Эти беседы имели обоюдную пользу. Я всегда был силен по части щегольнуть знанием общих принципов высоких государственных материй, но даже помыслить не мог о таком вульгарном деле, как приложение их к практике. У меня всегда вызывали раздражение надоедливые паникеры, которые скрывают полную свою неосведомленность под трескучими фразами и ни на минуту не прерывают своей пессимистической песни. Чтобы прозреть, мне потребовалось столкнуться с Дэвисом – человеком, которого нельзя не уважать. Спору нет, за ним водится привычка пересыпать свою сбивчивую речь жаргонными словечками (что подчас, особенно в минуты крайнего его возбуждения, производит весьма причудливое впечатление), а иногда перемежать их выражениями, достойными пера журналиста или парламентского оратора. Но все это мелочи, ибо глубочайшую убежденность в своей правоте он черпал, как кажется, прямо из сердца самого моря. Диванный критик – это одно, а загорелый самоотверженный подвижник, подогреваемый личным недовольством, стремящийся к действию, пусть и ценой лишений, готовый внести свой вклад в великое дело сохранения морского владычества Британии, – совсем другое. Сами ветер и волны давали ему силы. Дэвис, как я подозреваю, сросся с румпелем и выстраивал свои аргументы с его помощью. Разговор с ним был – как глоток свежего воздуха посреди спертой атмосферы клубов, где люди щеголяют учеными словечками, разбрасываются громкими фразами, чтобы потом выйти и все забыть.

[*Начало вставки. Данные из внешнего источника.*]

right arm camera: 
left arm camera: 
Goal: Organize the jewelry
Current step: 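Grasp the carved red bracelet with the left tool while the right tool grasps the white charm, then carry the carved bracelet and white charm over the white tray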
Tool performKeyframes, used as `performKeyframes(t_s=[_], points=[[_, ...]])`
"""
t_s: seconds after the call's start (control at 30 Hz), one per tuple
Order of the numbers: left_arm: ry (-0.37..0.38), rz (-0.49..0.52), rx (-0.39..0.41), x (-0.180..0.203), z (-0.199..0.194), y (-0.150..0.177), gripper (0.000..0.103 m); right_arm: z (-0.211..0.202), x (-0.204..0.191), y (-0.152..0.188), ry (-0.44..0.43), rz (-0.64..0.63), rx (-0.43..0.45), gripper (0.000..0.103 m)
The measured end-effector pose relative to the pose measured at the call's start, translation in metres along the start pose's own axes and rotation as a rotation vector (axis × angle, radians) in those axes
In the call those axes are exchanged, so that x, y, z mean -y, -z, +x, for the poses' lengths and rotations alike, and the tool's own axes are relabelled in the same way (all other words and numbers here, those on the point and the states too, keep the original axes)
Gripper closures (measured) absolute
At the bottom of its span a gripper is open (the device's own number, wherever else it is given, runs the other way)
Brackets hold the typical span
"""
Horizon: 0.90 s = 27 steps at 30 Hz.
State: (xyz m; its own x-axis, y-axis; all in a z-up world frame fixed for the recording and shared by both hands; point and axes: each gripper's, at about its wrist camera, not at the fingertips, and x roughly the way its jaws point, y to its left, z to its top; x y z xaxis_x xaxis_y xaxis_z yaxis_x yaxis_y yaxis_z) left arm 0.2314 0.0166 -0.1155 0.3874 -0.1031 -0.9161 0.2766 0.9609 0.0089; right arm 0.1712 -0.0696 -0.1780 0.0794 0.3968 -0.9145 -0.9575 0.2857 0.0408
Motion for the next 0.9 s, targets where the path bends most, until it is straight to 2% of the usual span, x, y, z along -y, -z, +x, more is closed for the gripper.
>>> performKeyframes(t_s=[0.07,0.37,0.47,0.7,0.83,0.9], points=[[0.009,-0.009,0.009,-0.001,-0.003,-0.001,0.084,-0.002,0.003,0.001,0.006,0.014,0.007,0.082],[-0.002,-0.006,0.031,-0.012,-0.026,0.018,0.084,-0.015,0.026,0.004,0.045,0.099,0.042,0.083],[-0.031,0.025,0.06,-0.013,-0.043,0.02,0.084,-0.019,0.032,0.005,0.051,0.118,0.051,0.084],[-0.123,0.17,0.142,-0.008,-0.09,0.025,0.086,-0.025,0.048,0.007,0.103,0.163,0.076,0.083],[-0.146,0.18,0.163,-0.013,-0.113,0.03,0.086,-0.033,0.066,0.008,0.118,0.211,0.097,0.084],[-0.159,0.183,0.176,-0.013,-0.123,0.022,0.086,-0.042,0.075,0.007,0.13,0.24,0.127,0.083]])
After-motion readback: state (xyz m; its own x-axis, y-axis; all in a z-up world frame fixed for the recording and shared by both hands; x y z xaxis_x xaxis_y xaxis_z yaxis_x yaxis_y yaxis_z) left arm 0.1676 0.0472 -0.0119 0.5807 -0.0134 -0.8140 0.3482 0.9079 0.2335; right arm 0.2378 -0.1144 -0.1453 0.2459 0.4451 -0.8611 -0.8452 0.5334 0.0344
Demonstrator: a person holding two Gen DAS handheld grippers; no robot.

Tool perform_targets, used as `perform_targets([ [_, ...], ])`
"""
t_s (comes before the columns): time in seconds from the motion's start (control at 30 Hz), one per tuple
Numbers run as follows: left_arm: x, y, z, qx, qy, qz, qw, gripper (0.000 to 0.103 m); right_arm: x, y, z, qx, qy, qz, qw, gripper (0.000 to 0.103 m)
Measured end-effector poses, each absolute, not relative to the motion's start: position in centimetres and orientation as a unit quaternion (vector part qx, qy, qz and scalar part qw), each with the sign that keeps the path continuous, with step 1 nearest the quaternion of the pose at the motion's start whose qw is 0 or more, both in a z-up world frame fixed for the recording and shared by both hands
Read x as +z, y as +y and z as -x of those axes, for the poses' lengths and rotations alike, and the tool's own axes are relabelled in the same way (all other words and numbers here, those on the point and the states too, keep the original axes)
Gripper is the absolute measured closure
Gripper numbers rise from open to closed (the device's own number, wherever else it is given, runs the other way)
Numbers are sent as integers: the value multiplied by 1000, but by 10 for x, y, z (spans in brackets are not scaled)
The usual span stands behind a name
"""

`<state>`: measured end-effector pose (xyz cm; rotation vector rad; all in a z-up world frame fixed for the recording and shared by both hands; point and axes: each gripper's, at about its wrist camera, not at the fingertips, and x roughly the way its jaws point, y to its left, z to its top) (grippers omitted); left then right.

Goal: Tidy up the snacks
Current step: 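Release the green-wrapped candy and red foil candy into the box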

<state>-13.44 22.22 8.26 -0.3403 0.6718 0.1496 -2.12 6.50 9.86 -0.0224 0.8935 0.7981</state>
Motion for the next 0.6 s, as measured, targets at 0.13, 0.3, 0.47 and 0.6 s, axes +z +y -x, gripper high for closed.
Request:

В наших беседах мы превращались в бисмарков и роднеев, повелевали флотами и нациями и, не стану спорить, подчас уносились в своих фантазиях очень далеко. На деле же речь шла о двух молодых джентльменах в семитонной прогулочной яхте, одержимых любительским интересом к гидрографии вкупе со стремлением исполнить свой гражданский долг. Но у Дэвиса не возникало ни тени сомнения. Однажды вступив на избранный путь, он устремился к цели с верой и настойчивостью ребенка. Ведь то был его «шанс».